Key points in this Outlook:
At present, Medicare is dominated by the traditional fee-for-service (FFS) plan, under which patients can see any doctor of their choice for any covered service, with only minor limits. Medicare pays a fee for each service. Not surprisingly, doctors and other health providers have an incentive to provide more services. Medicare also offers private Medicare Advantage (MA) plans that are paid a fixed amount each month to care for enrolled seniors. MA plans have an incentive to work with doctors and hospitals to reduce the use of ineffective and costly services. In some parts of the country, these plans are cheaper than FFS Medicare and the quality of care is as good. In other parts of the country, FFS is cheaper.
For decades, Medicare has based its contributions to private health plans’ premiums on the cost of FFS Medicare in the same market area. Medicare tells private plans what they will be paid, regardless of the plans’ true costs of caring for Medicare beneficiaries—something the plans know and Medicare does not. Competitive pricing reverses this misdirected flow of information.
Here is how competitive pricing would work: Both private plans and FFS Medicare would submit bids in each market area for a standard set of covered benefits (the entitlement). The FFS bid is straightforward for the government to calculate—simply the prior year’s cost in each county for a standardized FFS beneficiary, trended forward. The government then sets its payment equal to the lowest or second-lowest bid in each area, adjusted for the health risk of each plan’s enrollees. The penalty for bidding high is predictable: beneficiaries who enroll in a plan with a high bid have to pay out-of-pocket premiums, providing an incentive for each plan to offer its best price. The reward for low bidders is the prospect of increased enrollment. For competitive pricing to work, it must encompass all Medicare plans, including FFS.
Under competitive bidding, some beneficiaries will pay higher monthly premiums if their current health plan bids high, but they can avoid that higher payment by changing plans. They pay an additional amount only if they choose to remain where they are or enroll in another high-bidding plan.
Some health plans will have substantially different monthly payments from Medicare, and that will require them to change how they conduct their business. Changes of this sort are an appropriate concern in any implementation of competitive bidding. However, the most affected plans can be identified in advance, and many ways exist to create a smooth transition to full competitive pricing. Furthermore, all seniors would have access to least one health plan offering the standard set of benefits at no more than the Part B premium that seniors currently pay.

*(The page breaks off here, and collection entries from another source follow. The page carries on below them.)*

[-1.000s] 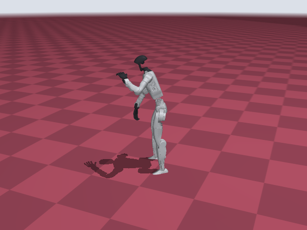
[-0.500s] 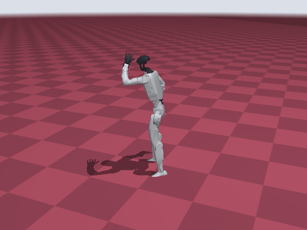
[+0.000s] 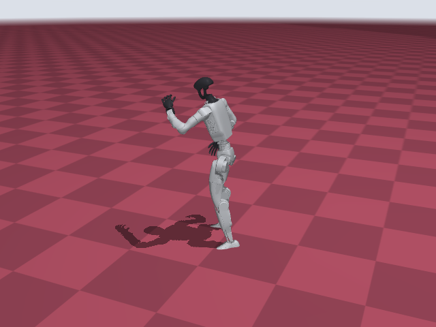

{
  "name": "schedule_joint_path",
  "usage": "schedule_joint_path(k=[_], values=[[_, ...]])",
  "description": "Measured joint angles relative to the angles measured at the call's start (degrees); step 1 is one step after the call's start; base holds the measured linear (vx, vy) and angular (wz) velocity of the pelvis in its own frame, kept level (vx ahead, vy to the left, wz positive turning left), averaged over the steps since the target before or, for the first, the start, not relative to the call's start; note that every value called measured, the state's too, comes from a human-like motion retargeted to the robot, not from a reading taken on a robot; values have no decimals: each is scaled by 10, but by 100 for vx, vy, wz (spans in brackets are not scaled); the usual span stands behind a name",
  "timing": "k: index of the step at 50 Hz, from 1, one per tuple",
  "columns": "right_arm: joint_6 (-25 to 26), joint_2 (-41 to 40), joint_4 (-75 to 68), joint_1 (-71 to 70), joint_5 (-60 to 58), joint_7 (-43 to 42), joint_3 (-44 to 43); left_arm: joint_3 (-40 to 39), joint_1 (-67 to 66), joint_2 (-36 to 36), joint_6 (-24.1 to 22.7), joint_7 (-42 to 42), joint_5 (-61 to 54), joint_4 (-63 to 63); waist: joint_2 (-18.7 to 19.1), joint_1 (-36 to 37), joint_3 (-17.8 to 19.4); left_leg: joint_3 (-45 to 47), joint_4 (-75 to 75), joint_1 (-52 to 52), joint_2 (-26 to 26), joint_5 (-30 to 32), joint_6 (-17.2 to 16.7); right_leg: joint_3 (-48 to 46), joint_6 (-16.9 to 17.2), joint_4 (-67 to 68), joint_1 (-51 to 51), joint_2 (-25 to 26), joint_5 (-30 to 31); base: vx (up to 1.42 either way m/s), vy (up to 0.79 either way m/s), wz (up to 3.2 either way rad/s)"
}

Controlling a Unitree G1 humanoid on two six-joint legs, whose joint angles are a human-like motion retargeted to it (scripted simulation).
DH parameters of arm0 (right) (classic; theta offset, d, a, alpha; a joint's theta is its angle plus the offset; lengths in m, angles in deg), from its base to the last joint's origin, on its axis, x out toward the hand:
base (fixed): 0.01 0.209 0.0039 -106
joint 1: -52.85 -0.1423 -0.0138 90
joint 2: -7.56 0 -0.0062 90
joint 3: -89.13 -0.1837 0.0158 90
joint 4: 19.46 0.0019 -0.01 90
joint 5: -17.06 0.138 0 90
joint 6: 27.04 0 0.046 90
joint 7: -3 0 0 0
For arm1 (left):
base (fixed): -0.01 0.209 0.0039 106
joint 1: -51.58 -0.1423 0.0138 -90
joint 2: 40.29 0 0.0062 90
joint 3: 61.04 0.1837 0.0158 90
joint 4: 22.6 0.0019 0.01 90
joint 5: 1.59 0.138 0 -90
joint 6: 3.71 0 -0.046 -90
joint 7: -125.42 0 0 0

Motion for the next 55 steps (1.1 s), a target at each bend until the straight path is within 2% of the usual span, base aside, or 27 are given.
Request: schedule_joint_path(k=[7, 10, 13, 20, 30, 40, 55], values=[[-37, 21, 194, -68, -22, -14, -2, -37, -343, -151, 50, -115, -16, 115, -6, 14, 3, 19, 12, 15, 1, -15, 10, 15, 0, 24, -4, 5, -15, -1, 3, -29], [-44, 46, 284, -107, -56, -22, -2, -58, -432, -209, 66, -126, 12, 147, -9, 25, 1, 24, 20, 20, 3, -22, 12, 17, 0, 35, -4, 6, -22, 0, 1, -6], [-47, 82, 373, -158, -102, -34, -6, -74, -485, -233, 74, -128, 46, 152, -15, 42, -1, 22, 33, 21, 6, -27, 15, 13, 0, 44, -2, 7, -28, 0, 0, 0], [-27, 186, 511, -306, -222, -68, -43, -100, -543, -206, 80, -143, 129, 96, -36, 90, -10, 10, 70, 16, 17, -39, 20, -6, 0, 51, 11, 6, -31, 0, 0, 0], [21, 291, 507, -435, -333, -110, -74, -126, -557, -141, 72, -171, 169, -5, -62, 141, -6, -5, 81, 12, 27, -45, 24, -38, 0, 23, 31, 10, -12, 0, 0, 0], [39, 278, 410, -457, -355, -141, -51, -119, -543, -121, 72, -185, 158, -43, -69, 162, 21, -8, 79, 4, 28, -46, 30, -53, 0, 1, 34, 13, 5, 0, 0, 0], [48, 236, 335, -470, -385, -241, -58, -108, -555, -116, 63, -182, 123, -51, -59, 180, 50, -3, 50, -12, 17, -26, 35, -62, 0, -31, 15, 16, 30, 0, 0, 0]])
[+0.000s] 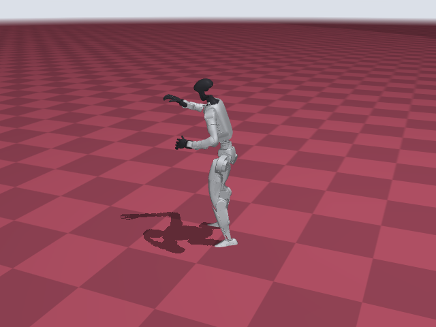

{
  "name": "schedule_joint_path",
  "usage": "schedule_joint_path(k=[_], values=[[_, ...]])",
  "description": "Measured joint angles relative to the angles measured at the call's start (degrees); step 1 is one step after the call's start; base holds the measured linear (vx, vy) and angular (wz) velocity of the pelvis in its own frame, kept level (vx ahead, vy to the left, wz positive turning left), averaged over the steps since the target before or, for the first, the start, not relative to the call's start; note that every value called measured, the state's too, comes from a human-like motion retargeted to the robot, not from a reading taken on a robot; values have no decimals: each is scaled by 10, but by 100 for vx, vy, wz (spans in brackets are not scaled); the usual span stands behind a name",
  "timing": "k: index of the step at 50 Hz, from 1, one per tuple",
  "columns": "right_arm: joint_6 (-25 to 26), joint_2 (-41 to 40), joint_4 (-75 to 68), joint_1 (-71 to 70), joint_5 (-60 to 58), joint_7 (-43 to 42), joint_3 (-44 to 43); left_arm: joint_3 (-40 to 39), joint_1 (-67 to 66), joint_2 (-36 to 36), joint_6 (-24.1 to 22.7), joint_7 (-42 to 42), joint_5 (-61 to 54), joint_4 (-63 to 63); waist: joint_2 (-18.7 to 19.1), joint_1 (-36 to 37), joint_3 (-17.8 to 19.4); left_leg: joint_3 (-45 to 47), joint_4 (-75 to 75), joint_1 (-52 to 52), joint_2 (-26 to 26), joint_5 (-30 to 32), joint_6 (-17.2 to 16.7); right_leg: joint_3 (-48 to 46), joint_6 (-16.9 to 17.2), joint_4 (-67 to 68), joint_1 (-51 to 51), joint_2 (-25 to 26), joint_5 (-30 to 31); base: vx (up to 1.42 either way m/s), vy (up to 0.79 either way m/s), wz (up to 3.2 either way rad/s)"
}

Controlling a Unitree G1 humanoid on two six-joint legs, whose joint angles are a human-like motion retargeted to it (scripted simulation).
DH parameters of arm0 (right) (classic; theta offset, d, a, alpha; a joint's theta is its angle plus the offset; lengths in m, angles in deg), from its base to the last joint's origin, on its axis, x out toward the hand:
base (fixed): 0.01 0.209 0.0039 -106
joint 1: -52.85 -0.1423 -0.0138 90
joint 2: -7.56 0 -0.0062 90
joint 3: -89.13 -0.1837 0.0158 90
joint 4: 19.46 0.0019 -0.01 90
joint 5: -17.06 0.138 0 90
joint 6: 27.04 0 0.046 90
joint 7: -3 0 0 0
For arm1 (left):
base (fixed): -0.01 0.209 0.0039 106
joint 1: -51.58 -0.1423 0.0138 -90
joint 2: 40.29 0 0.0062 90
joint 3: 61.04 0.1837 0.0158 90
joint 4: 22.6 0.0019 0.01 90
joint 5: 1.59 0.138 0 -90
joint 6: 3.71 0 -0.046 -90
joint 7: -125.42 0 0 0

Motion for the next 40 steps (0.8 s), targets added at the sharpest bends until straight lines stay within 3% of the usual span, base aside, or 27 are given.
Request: schedule_joint_path(k=[17, 29, 35, 40], values=[[-12, -93, -198, -22, -5, 57, 133, 23, 31, -38, 15, 73, 41, 45, 8, 17, 22, 3, 11, -10, -3, 4, 13, 1, 0, 1, -14, 0, 0, 0, 0, 0], [-44, -202, -58, -65, 81, 103, 167, -7, 86, -53, 9, 88, 50, 10, 11, 14, -3, 15, 33, -1, 13, -6, 12, 6, 0, -7, -3, 17, 2, 0, 0, 0], [-27, -269, -35, -171, 48, 161, 237, -10, 134, -49, 12, 109, 94, -37, 1, 38, -21, 19, 46, 0, 20, -9, 13, 16, 0, -19, 3, 23, 6, 0, -2, -13], [-2, -327, -98, -258, 19, 234, 302, -4, 170, -50, 25, 120, 126, -44, -12, 62, -23, 18, 57, -3, 22, -10, 16, 23, 0, -29, 5, 25, 10, 0, -1, -11]])
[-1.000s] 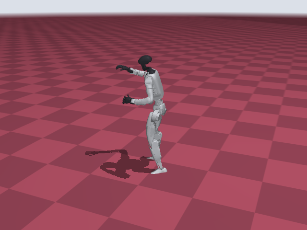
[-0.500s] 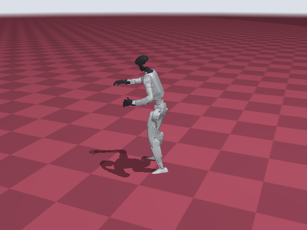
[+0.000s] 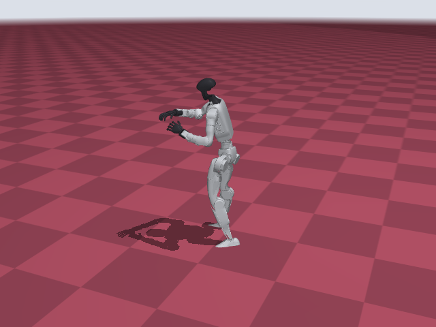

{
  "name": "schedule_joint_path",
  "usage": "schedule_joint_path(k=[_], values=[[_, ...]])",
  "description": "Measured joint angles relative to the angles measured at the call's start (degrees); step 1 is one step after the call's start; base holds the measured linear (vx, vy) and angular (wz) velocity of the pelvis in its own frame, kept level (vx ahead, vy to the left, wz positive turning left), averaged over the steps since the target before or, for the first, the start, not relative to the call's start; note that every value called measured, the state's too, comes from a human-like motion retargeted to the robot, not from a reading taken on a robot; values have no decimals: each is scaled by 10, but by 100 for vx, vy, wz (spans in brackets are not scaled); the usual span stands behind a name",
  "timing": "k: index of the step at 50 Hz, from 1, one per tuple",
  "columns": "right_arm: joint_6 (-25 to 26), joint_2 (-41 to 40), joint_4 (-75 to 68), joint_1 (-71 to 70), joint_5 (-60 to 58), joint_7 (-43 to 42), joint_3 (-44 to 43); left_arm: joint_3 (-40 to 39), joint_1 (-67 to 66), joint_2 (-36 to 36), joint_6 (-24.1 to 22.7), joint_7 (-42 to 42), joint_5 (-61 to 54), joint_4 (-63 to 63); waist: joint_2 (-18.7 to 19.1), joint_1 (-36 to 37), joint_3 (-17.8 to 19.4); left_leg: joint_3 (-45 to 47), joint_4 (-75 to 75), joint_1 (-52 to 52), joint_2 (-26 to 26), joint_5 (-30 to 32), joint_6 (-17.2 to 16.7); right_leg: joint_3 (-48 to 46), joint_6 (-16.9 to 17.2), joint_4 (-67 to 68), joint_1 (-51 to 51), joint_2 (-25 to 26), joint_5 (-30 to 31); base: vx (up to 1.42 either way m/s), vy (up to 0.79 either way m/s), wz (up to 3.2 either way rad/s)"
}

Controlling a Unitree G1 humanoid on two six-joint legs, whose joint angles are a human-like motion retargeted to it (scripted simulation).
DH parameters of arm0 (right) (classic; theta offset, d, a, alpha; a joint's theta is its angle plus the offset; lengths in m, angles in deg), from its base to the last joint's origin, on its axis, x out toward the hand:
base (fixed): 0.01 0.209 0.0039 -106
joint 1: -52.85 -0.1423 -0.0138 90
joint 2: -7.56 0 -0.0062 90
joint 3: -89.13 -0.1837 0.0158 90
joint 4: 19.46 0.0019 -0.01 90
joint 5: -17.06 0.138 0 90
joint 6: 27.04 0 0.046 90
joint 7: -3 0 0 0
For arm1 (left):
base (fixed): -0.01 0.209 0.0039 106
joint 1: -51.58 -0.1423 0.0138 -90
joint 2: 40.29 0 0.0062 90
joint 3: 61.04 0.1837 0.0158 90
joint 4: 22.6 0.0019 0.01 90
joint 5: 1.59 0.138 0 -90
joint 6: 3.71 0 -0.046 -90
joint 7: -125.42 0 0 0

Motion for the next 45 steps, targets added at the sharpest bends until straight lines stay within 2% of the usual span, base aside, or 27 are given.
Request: schedule_joint_path(k=[5, 9, 18, 25, 30, 36, 45], values=[[11, -20, -55, -35, 3, 58, 28, -2, 19, -4, 16, -2, 12, 12, -11, 6, 6, -3, 6, -2, 1, -1, 2, 3, 0, -8, 3, 1, 4, 0, 0, 0], [12, 17, -57, -11, 34, 70, 7, -19, 5, -1, 34, -12, 12, 38, -15, -2, 16, -6, 9, -4, 2, -3, 1, 2, 0, -8, 3, 3, 5, 0, 0, 0], [9, 168, 80, 173, 140, -10, -186, -59, -85, 5, 51, -62, -7, 89, -18, -37, 29, -12, -5, 4, -6, -11, -2, -12, 0, -7, 8, 4, 4, 1, 1, 3], [19, 199, 101, 268, 176, -51, -282, -45, -131, 15, 51, -107, -27, 89, -12, -36, 26, -3, -13, 5, -1, -8, -6, -16, 0, -9, 2, 14, 9, 0, 0, 0], [39, 199, 15, 275, 194, -36, -275, -15, -135, 25, 55, -121, -49, 79, -10, -16, 22, 2, -19, 3, -3, -3, -2, -20, 0, -9, -6, 17, 14, 0, 0, 0], [58, 172, -166, 216, 222, 1, -215, 33, -117, 23, 63, -118, -72, 71, -3, 10, 20, 8, -25, -3, -6, 4, 3, -25, 0, -10, -16, 17, 19, 0, 0, 0], [49, 95, -353, 128, 273, 9, -168, 66, -89, -4, 69, -90, -89, 72, 18, 22, 25, 10, -31, -11, -10, 11, 5, -33, 0, -10, -28, 17, 23, 0, 0, 0]])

“The additional budget savings from competitive bidding could amount to $339 billion through 2020.”Versions of this proposal have been offered by Sen. Ron Wyden (D-OR) and Rep. Paul Ryan (R-WI), as well as an independent commission headed by former Sen. Pete Domenici (R-NM) and former director of the Congressional Budget Office Alice Rivlin. It is clear that this is a timely topic and may be the central architecture for structural reform of Medicare.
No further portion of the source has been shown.